Problem details: Only one stretch of the data is wanted: the line containing "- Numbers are", the line containing "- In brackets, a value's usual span", and every line between them, copied exactly.

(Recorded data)

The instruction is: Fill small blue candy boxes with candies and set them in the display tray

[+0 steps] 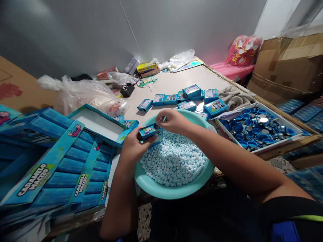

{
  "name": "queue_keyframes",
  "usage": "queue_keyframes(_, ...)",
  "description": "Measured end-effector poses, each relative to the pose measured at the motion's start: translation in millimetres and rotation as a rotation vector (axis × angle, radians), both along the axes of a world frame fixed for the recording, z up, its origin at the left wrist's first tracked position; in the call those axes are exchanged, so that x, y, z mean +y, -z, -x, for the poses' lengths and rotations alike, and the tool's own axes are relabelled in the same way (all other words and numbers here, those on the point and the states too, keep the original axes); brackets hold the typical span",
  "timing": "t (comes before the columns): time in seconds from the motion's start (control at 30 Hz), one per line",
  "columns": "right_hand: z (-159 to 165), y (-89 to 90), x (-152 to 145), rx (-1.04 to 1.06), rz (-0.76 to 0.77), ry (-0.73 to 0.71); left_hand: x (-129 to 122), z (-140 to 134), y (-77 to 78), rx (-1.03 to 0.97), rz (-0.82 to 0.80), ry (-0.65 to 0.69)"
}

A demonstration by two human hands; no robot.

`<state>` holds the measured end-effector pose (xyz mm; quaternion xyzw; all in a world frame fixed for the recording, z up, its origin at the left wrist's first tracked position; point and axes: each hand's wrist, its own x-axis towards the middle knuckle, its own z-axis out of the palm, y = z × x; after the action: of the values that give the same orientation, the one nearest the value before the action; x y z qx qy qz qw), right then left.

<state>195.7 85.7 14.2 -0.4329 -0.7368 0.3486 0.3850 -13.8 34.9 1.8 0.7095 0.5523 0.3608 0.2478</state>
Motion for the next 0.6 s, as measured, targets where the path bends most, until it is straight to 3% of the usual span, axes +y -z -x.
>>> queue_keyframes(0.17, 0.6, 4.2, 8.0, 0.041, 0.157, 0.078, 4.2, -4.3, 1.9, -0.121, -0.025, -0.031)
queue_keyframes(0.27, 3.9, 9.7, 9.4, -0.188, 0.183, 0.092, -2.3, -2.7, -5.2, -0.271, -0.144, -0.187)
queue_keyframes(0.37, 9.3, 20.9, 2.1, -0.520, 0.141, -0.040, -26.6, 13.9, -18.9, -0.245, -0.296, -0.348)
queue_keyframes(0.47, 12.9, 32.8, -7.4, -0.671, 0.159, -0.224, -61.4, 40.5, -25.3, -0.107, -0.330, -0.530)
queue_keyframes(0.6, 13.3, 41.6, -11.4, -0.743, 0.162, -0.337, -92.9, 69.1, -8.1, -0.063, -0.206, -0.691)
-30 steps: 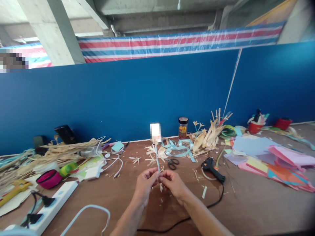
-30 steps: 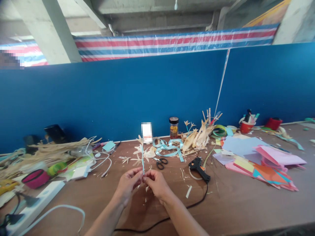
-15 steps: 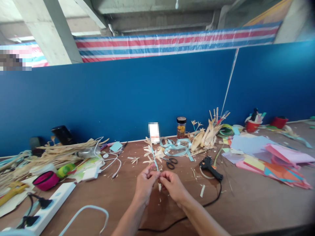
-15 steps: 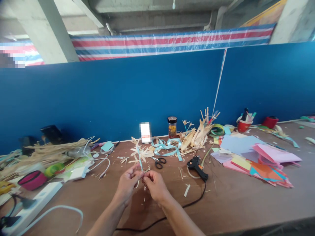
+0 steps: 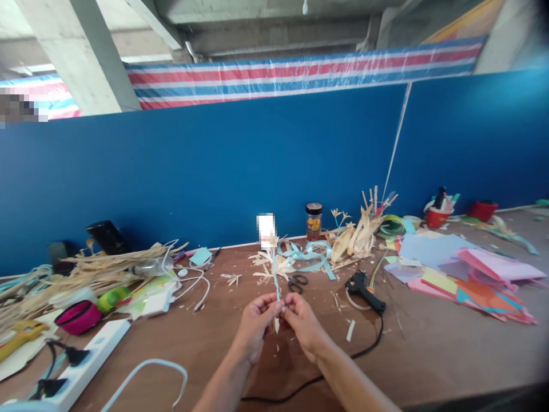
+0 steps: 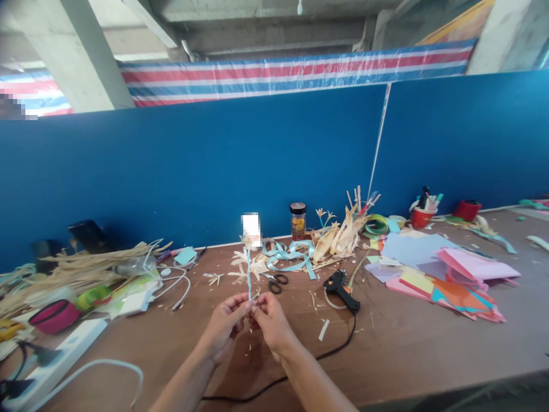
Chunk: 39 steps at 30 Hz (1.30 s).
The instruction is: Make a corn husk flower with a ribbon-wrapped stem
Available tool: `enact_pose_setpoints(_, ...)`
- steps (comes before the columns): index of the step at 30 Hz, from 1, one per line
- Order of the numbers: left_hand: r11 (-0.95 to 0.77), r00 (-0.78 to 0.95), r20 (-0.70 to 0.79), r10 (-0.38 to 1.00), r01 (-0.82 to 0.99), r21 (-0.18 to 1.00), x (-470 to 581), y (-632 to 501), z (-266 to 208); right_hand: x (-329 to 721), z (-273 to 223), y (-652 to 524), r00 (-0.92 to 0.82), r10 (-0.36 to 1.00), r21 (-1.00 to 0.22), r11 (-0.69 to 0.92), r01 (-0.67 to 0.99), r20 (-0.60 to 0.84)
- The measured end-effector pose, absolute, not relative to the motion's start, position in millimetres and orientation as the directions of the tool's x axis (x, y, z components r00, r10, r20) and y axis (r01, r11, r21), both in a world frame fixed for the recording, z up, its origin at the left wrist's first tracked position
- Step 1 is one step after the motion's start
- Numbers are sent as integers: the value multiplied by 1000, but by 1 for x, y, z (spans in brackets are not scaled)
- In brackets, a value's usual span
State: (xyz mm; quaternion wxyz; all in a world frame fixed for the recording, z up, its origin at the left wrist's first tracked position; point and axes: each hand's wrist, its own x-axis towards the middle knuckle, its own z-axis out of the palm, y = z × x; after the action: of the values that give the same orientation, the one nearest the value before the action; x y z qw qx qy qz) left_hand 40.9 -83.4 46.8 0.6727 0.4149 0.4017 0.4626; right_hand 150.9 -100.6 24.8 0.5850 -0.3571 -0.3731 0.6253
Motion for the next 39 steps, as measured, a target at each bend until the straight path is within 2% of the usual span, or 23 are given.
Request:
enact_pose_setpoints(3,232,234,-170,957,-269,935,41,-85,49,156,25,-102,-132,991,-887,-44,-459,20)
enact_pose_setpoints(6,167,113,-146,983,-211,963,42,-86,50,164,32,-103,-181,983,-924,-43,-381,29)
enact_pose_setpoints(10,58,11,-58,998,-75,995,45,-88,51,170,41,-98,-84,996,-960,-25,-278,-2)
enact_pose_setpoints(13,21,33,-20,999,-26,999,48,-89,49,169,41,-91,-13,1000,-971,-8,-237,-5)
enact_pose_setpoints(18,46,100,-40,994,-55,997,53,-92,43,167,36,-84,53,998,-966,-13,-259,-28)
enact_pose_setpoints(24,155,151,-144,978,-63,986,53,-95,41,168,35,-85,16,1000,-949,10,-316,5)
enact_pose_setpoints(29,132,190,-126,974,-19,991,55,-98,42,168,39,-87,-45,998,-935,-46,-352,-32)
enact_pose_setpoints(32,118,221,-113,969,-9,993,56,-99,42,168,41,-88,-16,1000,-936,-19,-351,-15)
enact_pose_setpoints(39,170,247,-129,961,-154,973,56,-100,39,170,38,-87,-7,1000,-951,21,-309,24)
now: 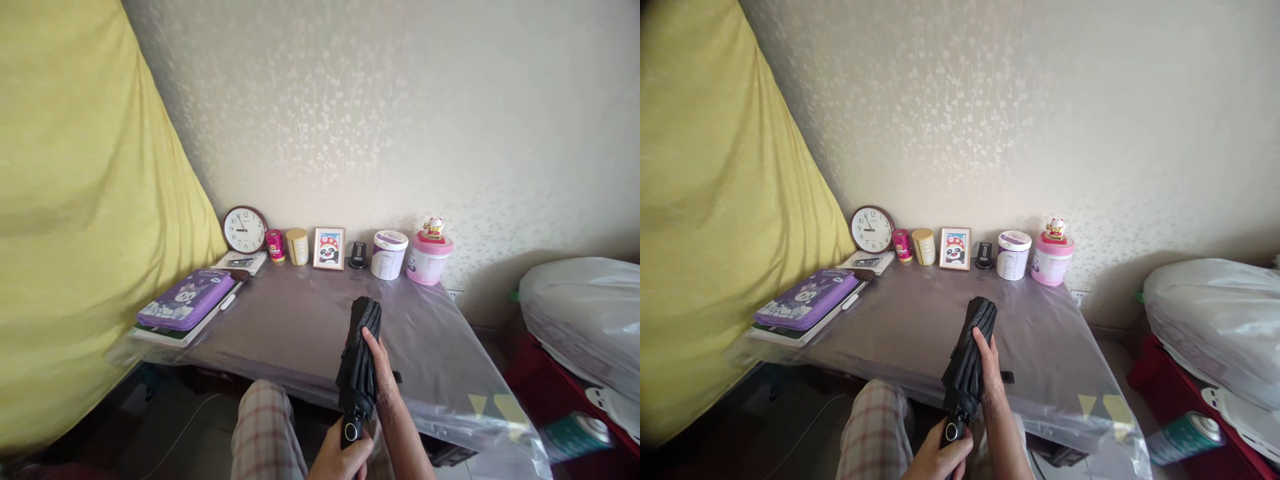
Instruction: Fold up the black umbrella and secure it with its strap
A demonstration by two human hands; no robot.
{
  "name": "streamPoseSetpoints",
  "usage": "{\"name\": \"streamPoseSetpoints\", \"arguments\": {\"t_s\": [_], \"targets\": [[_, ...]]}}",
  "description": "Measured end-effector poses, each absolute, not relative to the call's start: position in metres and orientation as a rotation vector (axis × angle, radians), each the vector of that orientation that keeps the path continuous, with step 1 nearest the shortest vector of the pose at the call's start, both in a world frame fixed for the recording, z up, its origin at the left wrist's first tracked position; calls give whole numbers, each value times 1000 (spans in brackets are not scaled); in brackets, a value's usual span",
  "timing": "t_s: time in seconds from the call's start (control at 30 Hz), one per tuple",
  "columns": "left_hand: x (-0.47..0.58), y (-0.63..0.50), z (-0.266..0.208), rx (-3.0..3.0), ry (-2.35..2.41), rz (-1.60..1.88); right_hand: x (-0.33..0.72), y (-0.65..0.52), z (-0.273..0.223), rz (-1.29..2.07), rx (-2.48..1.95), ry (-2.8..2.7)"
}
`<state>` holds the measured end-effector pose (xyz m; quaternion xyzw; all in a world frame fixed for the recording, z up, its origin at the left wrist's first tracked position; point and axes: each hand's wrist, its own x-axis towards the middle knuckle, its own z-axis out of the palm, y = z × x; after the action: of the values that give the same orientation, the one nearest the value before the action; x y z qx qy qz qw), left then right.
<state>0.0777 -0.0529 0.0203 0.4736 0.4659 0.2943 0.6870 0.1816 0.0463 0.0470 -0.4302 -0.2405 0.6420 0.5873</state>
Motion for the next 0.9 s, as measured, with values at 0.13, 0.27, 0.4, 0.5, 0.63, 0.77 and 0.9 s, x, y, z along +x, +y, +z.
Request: {"name": "streamPoseSetpoints", "arguments": {"t_s": [0.13,0.27,0.4,0.5,0.63,0.77,0.9], "targets": [[83,-54,20,1123,1262,589,180,45,47,1490,-1024,-577],[79,-53,5,1382,1416,657,178,44,49,1407,-1074,-614],[74,-52,-7,1510,1588,506,179,47,44,1355,-1111,-640],[74,-53,0,1586,1695,294,181,50,37,1322,-1130,-643],[75,-53,13,1645,1790,100,182,52,31,1317,-1142,-599],[71,-53,12,1660,1748,101,181,51,33,1308,-1161,-547],[65,-52,5,1664,1549,295,182,50,40,1362,-1119,-509]]}}
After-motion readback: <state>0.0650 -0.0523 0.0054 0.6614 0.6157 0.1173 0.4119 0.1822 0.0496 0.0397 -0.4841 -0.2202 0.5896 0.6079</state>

Solution to this task:
- Numbers are sent as integers: the value multiplied by 1000, but by 1 for x, y, z (spans in brackets are not scaled)
- In brackets, a value's usual span

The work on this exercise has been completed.